When Darwin returned to England in October 1836 it was with the firm intention of writing up his geological observations and theories, the importance of which were clear to him from his communication with Henslow and his study of Lyell’s uniformitarian views set out in the Principles of geology (1830-3), and of finding able naturalists to tackle the task of sorting and identifying his zoological, mineralogical, and botanical collections. The Beagle voyage gave rise to a series of geolocial and zoological books and papers over the following years that testify to the wealth and quality of Darwin’s collections and observations. But more than this, the Beagle material was to provide Darwin with the basis for his life’s work, for it was as a result of his observations and the judgements passed by systematists on some of his specimens that Darwin became a committed transmutationist a few months after his return to England.

The stability of species

During the voyage itself, although generalisations and theories are plentiful in his records, there are no indications that he had given up a belief in immutable, created species. The first stirrings of doubt about the fixity of species occur in the well-known passage in the ornithological notes written during the summer of 1836, when, homeward bound, he was concentrating on organising his notes on the birds he had collected. Then, Darwin wrote of the Galápagos mocking-bird specimens: ‘When I see these Islands in sight of each other, & possessed of but a scanty stock of animals, tenanted by these birds, but slightly differing in structure & filling the same place in nature, I must suspect they are only varieties . . . If there is the slightest foundation for these remarks the zoology of Archipelagoes—-will be well worth examining; for such facts would undermine the stability of Species’ (DAR 29.2: 73–4; ‘Ornithological notes’ p. 262).
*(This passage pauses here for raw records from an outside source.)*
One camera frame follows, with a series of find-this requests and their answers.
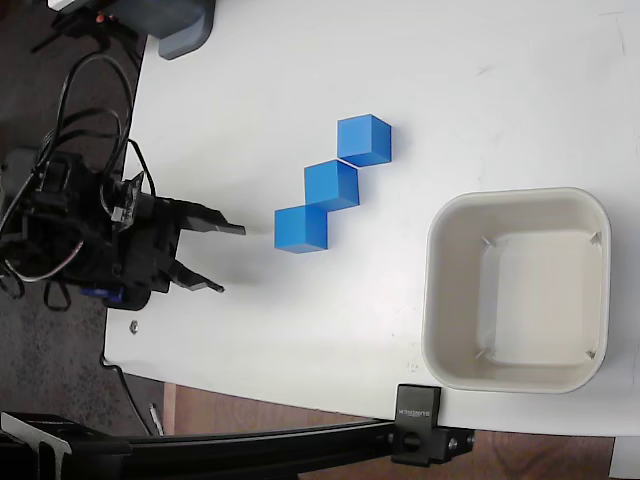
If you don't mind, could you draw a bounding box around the blue cube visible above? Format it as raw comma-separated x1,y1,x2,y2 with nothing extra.
303,159,361,208
273,204,330,255
336,113,393,168

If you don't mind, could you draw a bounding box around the white square bin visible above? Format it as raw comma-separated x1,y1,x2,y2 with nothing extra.
420,186,613,395

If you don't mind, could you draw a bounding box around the black table clamp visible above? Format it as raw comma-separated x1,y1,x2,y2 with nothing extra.
390,383,476,467

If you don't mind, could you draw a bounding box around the black stand rail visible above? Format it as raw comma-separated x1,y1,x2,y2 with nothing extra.
0,410,401,480

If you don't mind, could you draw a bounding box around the thin black cable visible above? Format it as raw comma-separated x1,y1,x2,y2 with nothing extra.
125,138,157,200

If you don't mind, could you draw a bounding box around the black tripod clutter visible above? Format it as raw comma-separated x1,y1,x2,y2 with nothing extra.
29,0,151,55

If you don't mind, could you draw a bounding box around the black looped cable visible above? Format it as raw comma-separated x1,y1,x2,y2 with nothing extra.
37,51,137,211

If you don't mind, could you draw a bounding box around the black cable on floor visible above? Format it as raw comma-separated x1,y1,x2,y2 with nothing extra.
99,355,154,437

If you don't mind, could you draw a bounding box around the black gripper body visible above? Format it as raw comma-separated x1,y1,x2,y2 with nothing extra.
123,195,182,295

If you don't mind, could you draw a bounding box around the camera circuit board module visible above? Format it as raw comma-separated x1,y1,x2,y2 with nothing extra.
110,171,147,226

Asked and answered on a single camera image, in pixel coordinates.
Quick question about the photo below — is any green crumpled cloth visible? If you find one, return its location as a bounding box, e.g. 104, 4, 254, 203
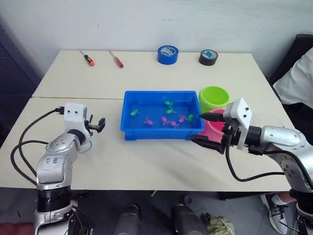
207, 214, 236, 235

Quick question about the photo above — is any pink plastic bucket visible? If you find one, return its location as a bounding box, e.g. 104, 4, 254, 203
202, 108, 227, 143

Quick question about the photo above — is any dark blue partition panel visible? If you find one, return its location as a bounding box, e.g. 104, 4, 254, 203
0, 23, 43, 149

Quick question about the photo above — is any thin blue wire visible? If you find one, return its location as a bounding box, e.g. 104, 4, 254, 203
79, 140, 94, 154

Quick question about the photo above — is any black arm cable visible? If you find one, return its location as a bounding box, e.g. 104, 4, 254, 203
224, 139, 313, 190
11, 107, 66, 187

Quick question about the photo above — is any black cable bundle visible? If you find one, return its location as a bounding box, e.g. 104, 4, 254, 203
70, 195, 95, 235

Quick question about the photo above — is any green plastic bucket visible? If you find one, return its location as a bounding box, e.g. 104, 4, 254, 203
198, 85, 231, 114

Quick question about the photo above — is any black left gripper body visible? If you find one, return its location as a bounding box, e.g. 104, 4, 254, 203
84, 119, 99, 135

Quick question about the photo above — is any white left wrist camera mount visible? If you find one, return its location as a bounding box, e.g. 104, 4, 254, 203
63, 102, 90, 132

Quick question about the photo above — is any black tape roll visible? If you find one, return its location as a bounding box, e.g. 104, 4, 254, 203
198, 49, 219, 67

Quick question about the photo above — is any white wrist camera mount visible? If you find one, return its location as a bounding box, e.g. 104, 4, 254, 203
63, 102, 90, 132
223, 97, 253, 150

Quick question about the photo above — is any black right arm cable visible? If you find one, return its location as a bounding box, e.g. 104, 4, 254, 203
224, 139, 313, 190

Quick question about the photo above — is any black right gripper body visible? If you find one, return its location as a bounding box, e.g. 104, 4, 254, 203
221, 117, 242, 149

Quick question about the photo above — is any blue plastic water tub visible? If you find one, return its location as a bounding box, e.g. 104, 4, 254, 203
120, 90, 205, 141

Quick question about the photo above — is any dark rounded shape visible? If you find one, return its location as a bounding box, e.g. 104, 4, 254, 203
173, 204, 209, 235
114, 204, 143, 235

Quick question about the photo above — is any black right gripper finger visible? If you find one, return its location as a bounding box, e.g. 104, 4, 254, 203
198, 112, 226, 123
189, 134, 225, 155

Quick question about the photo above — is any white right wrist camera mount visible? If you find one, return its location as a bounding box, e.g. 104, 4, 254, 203
223, 97, 253, 150

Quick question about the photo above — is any black orange handled screwdriver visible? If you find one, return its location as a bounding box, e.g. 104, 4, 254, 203
78, 49, 96, 67

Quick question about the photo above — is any person in white shirt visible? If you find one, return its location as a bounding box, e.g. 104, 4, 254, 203
272, 47, 313, 110

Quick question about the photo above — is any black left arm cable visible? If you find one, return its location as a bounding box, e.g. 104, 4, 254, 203
11, 107, 66, 187

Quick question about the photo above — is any white grey sneaker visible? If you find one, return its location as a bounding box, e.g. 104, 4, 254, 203
260, 193, 290, 235

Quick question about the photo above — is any red handled screwdriver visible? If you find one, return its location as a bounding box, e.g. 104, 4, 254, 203
109, 49, 124, 69

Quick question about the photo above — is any blue tape roll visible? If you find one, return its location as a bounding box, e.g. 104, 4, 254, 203
156, 45, 179, 66

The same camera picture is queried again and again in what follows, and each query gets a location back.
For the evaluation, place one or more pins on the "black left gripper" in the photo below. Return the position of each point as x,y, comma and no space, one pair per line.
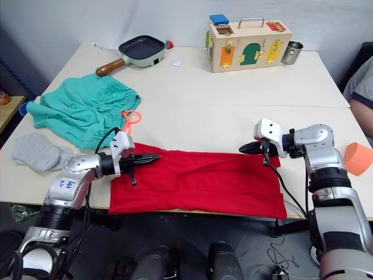
127,164

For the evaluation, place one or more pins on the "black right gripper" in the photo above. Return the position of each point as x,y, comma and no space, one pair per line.
273,150

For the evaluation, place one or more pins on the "red t-shirt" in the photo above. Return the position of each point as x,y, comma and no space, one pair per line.
204,186

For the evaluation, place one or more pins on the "green shorts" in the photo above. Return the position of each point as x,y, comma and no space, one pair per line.
81,108

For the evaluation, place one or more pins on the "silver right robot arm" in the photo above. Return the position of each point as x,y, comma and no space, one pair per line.
317,140

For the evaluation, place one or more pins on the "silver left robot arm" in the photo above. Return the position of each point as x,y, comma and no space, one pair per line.
70,186

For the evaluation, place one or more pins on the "person in grey shirt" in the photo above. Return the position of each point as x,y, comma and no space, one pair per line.
362,78

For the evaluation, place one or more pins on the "grey sock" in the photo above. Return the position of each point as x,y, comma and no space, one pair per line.
35,153
65,154

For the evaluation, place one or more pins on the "small white packet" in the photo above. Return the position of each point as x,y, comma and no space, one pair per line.
176,63

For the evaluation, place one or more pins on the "metal cup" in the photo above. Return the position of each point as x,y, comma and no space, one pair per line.
291,54

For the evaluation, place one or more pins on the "orange paper cone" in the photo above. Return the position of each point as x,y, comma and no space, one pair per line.
358,159

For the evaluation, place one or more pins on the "small red utensil head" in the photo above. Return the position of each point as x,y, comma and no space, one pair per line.
170,44

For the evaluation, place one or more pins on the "thin white stick utensil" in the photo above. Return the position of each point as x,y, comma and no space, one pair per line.
106,48

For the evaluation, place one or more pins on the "blue bucket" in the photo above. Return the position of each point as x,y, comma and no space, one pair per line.
24,109

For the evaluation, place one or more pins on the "blue square block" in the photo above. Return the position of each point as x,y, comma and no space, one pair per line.
218,20

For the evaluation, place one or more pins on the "green plastic bag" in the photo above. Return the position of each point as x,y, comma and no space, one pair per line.
23,213

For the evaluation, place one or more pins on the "wooden side table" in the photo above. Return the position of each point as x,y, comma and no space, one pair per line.
10,109

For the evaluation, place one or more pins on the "black chair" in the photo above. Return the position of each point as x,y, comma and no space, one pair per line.
364,52

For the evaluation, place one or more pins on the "small orange object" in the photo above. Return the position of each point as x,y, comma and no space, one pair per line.
4,98

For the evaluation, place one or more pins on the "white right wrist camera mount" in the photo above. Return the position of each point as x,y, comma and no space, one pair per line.
269,129

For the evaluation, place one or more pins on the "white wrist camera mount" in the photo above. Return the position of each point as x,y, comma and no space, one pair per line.
269,129
122,143

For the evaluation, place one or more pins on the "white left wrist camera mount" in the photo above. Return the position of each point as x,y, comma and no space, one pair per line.
122,143

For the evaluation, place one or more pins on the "black table frame bracket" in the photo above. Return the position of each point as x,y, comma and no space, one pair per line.
291,228

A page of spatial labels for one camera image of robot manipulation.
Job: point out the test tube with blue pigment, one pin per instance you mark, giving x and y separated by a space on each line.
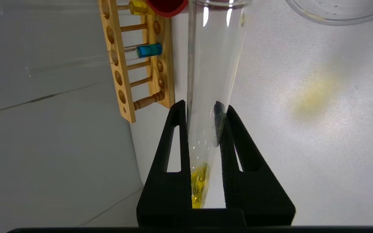
149 50

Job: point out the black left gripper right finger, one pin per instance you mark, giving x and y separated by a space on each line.
254 200

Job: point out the test tube with yellow pigment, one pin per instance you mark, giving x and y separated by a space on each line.
138 7
212 64

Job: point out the clear glass beaker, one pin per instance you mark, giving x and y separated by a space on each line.
335 16

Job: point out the red plastic cup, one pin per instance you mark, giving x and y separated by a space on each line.
167 8

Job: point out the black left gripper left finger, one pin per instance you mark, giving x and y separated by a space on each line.
170 197

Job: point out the wooden test tube rack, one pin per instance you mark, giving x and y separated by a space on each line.
125 110

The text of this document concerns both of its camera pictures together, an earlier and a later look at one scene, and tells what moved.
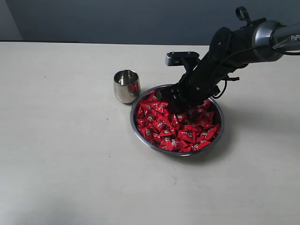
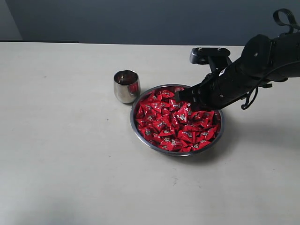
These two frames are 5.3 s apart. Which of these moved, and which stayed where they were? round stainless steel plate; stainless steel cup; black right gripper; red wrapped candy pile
Moved: black right gripper
Stayed: round stainless steel plate; stainless steel cup; red wrapped candy pile
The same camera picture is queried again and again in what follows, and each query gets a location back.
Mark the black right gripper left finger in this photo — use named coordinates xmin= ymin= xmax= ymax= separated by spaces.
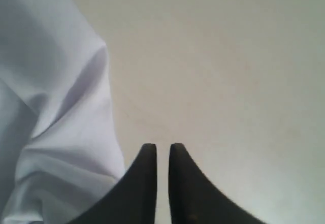
xmin=70 ymin=143 xmax=157 ymax=224

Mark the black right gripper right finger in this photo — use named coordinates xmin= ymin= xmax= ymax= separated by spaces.
xmin=169 ymin=143 xmax=262 ymax=224

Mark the white t-shirt with red print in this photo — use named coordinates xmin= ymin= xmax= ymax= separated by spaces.
xmin=1 ymin=0 xmax=124 ymax=223

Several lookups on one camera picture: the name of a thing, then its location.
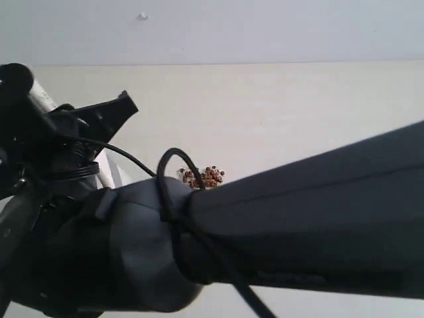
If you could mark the white wall plug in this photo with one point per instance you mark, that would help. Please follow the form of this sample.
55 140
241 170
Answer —
142 17

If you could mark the pile of beans and rice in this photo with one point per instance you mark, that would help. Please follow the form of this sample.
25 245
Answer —
211 177

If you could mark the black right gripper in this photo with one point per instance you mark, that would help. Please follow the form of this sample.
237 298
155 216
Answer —
44 142

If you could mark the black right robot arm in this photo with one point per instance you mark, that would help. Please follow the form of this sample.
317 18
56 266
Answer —
346 221
In the winter of 1836 the question of the stability of species awaited further consideration. As Darwin was able properly to consider the results of his and others’ examinations of the Beagle specimens the suggestion of instability developed into the conviction that species were mutable. By the spring of 1837 Darwin was a transmutationist and had embarked on the long task of collecting facts and constructing theories to explain this view of the origin of species.